After George W. Bush’s two terms, conservatives must reckon with the consequences of a presidency that has failed, in large part because of its fervent commitment to movement ideology: the aggressively unilateral foreign policy; the blind faith in a deregulated Wall Street-centric market; the harshly punitive “culture war” waged against liberal “elites.” That these precepts should have found their final hapless defender in John McCain, who had resisted them for most of his long career, only confirms that movement doctrine retains an inflexible and suffocating grip on the GOP.

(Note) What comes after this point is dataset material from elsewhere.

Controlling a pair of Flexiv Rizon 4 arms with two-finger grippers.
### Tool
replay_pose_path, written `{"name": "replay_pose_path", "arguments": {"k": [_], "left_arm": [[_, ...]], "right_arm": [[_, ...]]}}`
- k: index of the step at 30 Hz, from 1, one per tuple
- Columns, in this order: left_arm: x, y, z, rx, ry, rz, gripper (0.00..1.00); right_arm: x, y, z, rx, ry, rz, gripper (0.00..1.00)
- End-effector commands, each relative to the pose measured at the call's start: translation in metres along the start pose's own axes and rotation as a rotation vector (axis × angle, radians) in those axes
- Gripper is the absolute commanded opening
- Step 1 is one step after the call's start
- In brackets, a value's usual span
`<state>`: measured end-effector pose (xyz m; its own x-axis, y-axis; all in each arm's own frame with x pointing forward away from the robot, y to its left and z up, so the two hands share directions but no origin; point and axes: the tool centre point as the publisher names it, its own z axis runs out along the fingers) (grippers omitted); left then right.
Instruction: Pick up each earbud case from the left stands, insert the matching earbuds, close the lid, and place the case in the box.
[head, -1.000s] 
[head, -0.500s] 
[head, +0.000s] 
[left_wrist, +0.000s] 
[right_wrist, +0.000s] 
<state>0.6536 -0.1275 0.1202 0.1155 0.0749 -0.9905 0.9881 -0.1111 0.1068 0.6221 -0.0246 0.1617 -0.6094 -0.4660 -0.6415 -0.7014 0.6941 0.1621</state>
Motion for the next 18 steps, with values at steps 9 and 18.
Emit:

But both genuine conservatism and the Republican Party are bound to recover. The incumbent Democratic administration is still new and opportunities for effective opposition are almost certain to emerge, probably among Republican governors, who might offer effective solutions to real problems. Meanwhile, it is worth reflecting on contemporary conservatism as it was at its zenith. Rick Brookhiser is an excellent writer, and his new book provides an invaluable source of information about Bill Buckley’s National Review.

Jeffrey Hart is the author, most recently, of The Making of the American Conservative Mind: National Review and Its Times.